柱间的得意延续了很长时间,直到躺下时还忍不住对着天棚发笑。木叶就在不远的地方,那是他和斑一起建立起来的木叶。只要这么想,就不禁满腔躁动,很想说点什么。他转向斑的方向,斑却紧闭着眼睛,被子一直盖到脖颈处。但柱间知道他是没有睡着的,他并不拆穿,就那么含笑静静看着,猜测斑会不会忍不住跳起来揍自己一顿。如果那样可真够有趣的。
第二天他们中午他们经过了一片树林,树林的尽头是一座低矮的石山,山峦连绵,仿佛一架数裏长的屏风嶂立。山上草木稀疏,烟黄穆穆,与蓝天苍松翠柏相映成趣,绿的碧绿,蓝的翠蓝,格外有光彩。不远处有河川流经,绿色的田野中到处停留着白色的鹭鸟。
“这地方真不错。”阿繁由衷地讚嘆,虽然相比叶隐有些太过显露,但水土、地形、气候和环境更加适合居住生活。桃华随手摘下一枚野果,还不到熟的时候,吃起来非常酸涩。恭平虽然没有说话,但大概也是同样的想法,他把壶裏的水倒掉,把石山上流下的泉水满满接了一壶。
这些话在柱间听来仿佛是夸奖自己一样,忍不住扭头去看斑,眼睛发亮,简直就像是条想要讨赏的大狗。
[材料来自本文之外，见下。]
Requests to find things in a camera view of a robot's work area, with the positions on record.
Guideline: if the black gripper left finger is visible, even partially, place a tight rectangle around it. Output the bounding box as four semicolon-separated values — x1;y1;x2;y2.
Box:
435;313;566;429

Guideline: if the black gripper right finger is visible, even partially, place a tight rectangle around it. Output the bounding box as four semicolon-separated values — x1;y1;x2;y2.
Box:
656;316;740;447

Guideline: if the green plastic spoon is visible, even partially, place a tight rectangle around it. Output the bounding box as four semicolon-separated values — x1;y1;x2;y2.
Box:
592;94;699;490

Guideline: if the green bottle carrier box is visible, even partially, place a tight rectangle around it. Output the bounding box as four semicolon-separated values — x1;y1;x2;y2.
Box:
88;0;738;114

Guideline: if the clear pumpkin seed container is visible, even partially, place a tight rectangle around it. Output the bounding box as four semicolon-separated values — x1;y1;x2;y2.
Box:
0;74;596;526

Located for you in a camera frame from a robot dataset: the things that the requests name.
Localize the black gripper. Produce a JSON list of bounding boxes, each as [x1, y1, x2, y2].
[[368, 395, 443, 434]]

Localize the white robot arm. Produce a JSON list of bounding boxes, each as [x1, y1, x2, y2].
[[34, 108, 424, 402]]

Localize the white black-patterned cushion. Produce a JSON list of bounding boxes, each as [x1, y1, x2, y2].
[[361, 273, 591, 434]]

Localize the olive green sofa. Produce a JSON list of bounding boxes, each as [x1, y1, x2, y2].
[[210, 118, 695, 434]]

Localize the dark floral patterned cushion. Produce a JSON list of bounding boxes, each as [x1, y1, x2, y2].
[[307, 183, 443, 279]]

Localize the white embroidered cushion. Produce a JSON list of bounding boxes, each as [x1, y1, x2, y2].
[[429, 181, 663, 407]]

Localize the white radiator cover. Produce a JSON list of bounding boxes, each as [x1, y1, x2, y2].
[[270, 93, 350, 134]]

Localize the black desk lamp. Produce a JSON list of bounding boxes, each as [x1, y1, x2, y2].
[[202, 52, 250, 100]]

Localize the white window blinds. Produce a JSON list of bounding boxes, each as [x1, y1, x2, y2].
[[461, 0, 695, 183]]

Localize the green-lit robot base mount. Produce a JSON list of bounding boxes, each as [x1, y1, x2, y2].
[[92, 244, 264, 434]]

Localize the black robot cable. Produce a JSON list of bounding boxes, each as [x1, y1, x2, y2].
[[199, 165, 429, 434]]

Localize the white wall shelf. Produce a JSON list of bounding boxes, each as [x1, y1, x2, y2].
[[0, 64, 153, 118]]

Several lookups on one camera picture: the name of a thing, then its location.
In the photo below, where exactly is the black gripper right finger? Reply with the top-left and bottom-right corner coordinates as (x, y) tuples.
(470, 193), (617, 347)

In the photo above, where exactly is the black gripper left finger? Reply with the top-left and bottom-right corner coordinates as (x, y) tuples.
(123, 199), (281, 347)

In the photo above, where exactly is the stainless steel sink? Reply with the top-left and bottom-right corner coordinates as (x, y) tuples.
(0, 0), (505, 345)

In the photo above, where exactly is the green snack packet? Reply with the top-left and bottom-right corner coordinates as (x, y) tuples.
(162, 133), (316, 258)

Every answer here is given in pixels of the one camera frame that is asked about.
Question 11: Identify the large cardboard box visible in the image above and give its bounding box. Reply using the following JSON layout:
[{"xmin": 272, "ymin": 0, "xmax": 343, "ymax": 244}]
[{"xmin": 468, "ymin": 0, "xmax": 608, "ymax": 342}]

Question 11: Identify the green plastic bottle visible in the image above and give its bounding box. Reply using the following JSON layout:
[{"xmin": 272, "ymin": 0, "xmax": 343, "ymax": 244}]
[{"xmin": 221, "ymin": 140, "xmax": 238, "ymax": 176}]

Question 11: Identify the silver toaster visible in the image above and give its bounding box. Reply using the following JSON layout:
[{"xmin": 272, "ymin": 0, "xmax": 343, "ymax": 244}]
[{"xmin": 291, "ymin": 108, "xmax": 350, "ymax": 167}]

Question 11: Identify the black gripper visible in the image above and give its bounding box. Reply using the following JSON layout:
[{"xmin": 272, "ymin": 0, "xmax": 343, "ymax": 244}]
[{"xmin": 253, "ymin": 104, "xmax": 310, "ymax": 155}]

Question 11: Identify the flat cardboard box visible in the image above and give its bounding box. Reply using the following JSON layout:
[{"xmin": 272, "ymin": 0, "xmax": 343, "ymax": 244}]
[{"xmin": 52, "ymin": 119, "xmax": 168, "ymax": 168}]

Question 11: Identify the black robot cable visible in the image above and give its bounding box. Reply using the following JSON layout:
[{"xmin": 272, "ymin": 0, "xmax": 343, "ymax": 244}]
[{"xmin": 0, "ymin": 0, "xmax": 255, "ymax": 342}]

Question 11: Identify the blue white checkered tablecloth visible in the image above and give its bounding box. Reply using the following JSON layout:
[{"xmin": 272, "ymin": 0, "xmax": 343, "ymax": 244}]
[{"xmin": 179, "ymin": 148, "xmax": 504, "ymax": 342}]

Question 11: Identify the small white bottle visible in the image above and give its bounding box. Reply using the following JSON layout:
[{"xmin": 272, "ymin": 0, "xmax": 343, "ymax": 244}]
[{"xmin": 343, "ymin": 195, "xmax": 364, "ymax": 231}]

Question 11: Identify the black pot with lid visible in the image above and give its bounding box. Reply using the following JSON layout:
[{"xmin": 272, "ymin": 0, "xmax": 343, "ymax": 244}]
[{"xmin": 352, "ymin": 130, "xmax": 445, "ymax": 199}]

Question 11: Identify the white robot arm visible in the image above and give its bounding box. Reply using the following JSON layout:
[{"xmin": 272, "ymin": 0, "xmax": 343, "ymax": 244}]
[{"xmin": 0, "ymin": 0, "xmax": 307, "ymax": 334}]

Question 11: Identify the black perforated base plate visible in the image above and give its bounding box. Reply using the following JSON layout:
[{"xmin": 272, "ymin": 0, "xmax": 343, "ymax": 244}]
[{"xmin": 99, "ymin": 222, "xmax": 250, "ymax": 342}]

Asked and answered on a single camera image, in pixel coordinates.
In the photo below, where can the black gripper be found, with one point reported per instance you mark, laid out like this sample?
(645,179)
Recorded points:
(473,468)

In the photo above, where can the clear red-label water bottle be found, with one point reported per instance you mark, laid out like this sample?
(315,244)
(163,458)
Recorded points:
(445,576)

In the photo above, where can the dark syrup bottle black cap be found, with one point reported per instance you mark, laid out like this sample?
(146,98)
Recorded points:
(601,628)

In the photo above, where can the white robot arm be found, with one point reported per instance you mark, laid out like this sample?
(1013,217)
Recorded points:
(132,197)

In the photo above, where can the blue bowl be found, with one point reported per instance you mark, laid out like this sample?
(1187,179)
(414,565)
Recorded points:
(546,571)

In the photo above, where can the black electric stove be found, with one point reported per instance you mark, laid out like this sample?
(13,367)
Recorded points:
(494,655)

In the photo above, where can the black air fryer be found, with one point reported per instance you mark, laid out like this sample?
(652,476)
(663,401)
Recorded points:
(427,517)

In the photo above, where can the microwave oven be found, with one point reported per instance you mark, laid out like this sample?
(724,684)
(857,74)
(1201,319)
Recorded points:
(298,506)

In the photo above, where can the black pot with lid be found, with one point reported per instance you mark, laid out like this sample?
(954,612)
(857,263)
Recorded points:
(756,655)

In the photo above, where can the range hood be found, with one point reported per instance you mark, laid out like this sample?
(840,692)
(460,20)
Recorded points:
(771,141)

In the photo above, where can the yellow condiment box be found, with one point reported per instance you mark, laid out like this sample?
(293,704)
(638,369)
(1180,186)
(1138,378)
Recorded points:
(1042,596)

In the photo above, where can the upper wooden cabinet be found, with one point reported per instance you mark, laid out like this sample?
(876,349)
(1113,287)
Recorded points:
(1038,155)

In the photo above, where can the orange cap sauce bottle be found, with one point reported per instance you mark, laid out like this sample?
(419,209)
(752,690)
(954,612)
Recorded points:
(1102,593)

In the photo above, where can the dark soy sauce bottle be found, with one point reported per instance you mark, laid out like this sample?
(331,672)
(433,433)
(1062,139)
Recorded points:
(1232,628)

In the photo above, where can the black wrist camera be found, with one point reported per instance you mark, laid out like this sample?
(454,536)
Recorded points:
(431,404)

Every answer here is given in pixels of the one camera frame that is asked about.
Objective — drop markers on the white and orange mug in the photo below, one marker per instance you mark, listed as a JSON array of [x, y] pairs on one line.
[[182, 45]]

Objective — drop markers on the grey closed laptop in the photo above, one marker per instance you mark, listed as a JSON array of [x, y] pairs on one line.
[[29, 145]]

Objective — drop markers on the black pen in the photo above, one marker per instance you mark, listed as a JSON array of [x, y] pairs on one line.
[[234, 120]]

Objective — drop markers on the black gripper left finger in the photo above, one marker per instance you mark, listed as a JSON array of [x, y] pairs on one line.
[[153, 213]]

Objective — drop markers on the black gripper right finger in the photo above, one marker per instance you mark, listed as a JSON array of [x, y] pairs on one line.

斑无法直视地抬头望着天空的流云,“快走吧。”
接下来几天裏柱间都是这副模样,直到来到火之国边境,那明快的表情才渐渐变得凝重起来。这天黄昏,他们准备在山中露宿,阿繁和桃华看着火,另外几人散开去拾捡干的树枝和树皮。这时是五月下旬,即将进入夏天,树林中模糊的小路上长满了带红茎的小草,在山岗长长的荒坡上,轻轻荡漾着绿葱葱的芒草,一群云雀乌云似的扑将下来,顷刻又簌簌腾空而去,仿佛一个个极小的斑点消失在远处。
柱间看得发呆,直到一根树枝飞来打到背上才回神。意识到斑站在自己身后时,他稍稍有点惊讶,大概是表情太过明显,引来斑锐利的一瞥,他轻哼一声:“你又在闹什么脾气。”
“呀,斑...”柱间苦笑,不知该从何说起。
但斑也并非想听他回答,轻轻踢了下脚边的泥土:“将自己困于篱藩中的,其实是你吧。”他平静地凝望着前方的谷地,在另一个世界,这裏曾被后人命名为“终焉之谷”。那些覆杂的情绪,如今在这片宁静的土地前就像是幻梦一样,只留下淡淡的余韵。曾经想起就觉得犹如刀绞的痛苦,竟然已经不知不觉在时光的消磨中散去。
“柱间...”他环顾了一下四周,突然露出一丝微笑:“别总是跟在我身后,你会追不上我的。”宇智波斑从来都不是小心翼翼、踌躇不敢前进的人,既然已经决定前行,就算是伤口还在流血,也会一往无前。
柱间脸上显出覆杂的神色,既有吃惊,又像在意料之中,他会心地一笑,仿佛突然从桎梏中解脱出来。这时他才恍然自己以往实在太过小心翼翼,斑需要的始终都是并肩而行的同伴,而非跟在身后细致入微的呵护。也许事前会思前想后,但一旦决定后就绝不回头——这就是斑的性格。如果自己一味亦步亦趋,反而是将他小觑。
想明白后柱间忍不住笑了,看见斑又不禁一笑,尽管斑为他这样有失风度的举动皱眉,但他没法控制住,一种奇妙的感动令他想要发笑。头顶蝉声聒噪,吹来的风裏也带着热气,但在他看来这一切都是有趣可爱的,望着斑因为不悦而板起脸,他终于忍不住大笑起来。
夏天黑得慢,他们折腾了好一会太阳才落下泰半,柱间抱了满怀的树枝树皮,斑提着鱼,两人沿着曲曲的河水慢慢走回去。熏风缓吹,碧叶如盖,气氛好得让柱间想说点什么,但斑却先开了口:“但我并非认输。”
他停下转身,目光明亮地望着柱间,“你和我有着同样的目标,也各自按照自己所想的去做,我败给了你,但世界究竟会走向何处,却谁都不能得知。我不能,你不能,甚至你所寄予厚望的后辈...也不能。”